Page 1 of 3

C Strings Vs Pascal Strings

Posted: Thu Aug 19, 2004 3:25 am
by pini
Both models have advantages and drawbacks :
Pascal strings can only be 255 bytes long, if you're using a single byte to store its size, but C strings don't have size limits.

But strings manipulation function are easier (and quicker ?) to deal with when you're using Pascal strings : strlen is the most obvious., but functions like strcmp can be achieve simply with a

Code: Select all

repne cmpsb
or something like that.

I just wanted to know which kind of model you had chosen is your OS.
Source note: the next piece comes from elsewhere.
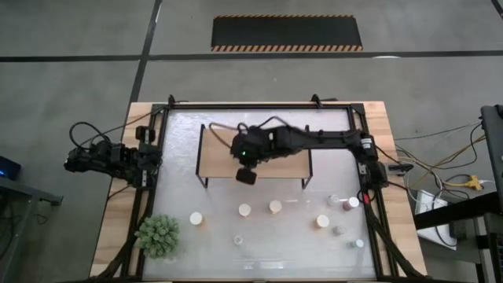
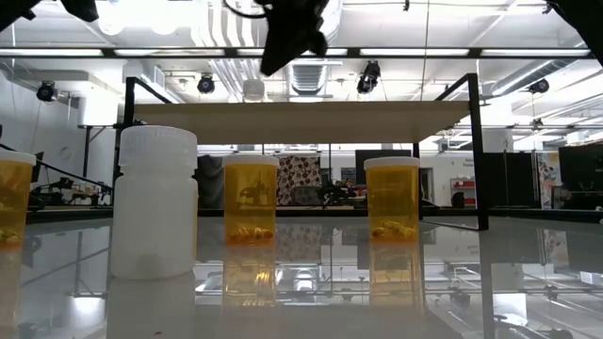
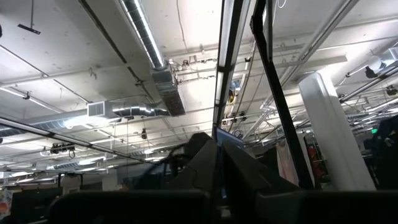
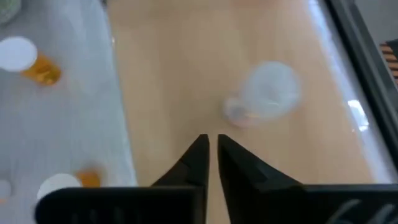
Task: Pick and place medicine bottles onto shelf by color
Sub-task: Put the left transparent pill bottle on the shelf
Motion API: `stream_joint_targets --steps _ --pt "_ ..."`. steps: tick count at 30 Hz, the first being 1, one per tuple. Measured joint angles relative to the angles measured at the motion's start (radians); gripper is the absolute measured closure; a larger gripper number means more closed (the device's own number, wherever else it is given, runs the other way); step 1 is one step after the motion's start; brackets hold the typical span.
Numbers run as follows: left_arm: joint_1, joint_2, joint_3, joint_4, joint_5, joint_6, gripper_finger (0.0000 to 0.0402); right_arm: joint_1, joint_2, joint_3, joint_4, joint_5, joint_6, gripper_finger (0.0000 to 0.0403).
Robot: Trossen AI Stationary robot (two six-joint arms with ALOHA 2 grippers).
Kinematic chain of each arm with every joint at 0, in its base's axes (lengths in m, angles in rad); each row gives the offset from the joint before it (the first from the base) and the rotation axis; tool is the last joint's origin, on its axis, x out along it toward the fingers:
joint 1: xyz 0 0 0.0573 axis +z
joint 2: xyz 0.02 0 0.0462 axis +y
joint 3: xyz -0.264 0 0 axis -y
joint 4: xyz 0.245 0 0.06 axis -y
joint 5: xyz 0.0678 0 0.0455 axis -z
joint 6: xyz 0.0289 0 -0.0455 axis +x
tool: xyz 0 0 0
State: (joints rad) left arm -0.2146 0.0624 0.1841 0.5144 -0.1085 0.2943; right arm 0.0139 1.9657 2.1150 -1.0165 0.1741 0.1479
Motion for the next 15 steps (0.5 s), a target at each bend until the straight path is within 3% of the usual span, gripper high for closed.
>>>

Re:C Strings Vs Pascal Strings

Posted: Thu Aug 19, 2004 3:32 am
by Solar
C++ is the language, so I use C style strings. Simple as that. And while I haven't done much in the way of actual coding, I don't expect much string handling to occur in the kernel anyway.

And once you're in user space, it's the user's decision, now is it?

Re:C Strings Vs Pascal Strings

Posted: Thu Aug 19, 2004 4:02 am
by Pype.Clicker
afaik, only the asm-os devers will actually have the choice. If you're using a high-level language, you're bound to how the compiler will issue constant strings ...
I don't expect much string handling to occur in the kernel anyway.
Filenames ? Any naming services (giving the applications the opportunity to use long names rather than magic numbers) ? DNS ?

Most of the time, when you receive a string from user mode, you expect the user to tell you explicitly its size anyway (so that you can quickly check that you won't cross protections barriers of any kind before using its content).

Re:C Strings Vs Pascal Strings

Posted: Thu Aug 19, 2004 4:12 am
by Candy
DNS in kernel? That's odd... Why not make it a full userlevel process, dnscd?

Filenames etc can be treated as binary series terminated by an 8-bit aligned 8-bit series of 0. This also works for UTF-8, but not for UTF-16 (neither for 32). Still, UTF8 seems nice enough, although not very compact.

Just about any kernel thing should treat strings as binary, and keep all calls etc. as magic numbers under strict supervision. If possible, use a mapping system. Strings in a kernel are misplaced and slowing down unnecessarily.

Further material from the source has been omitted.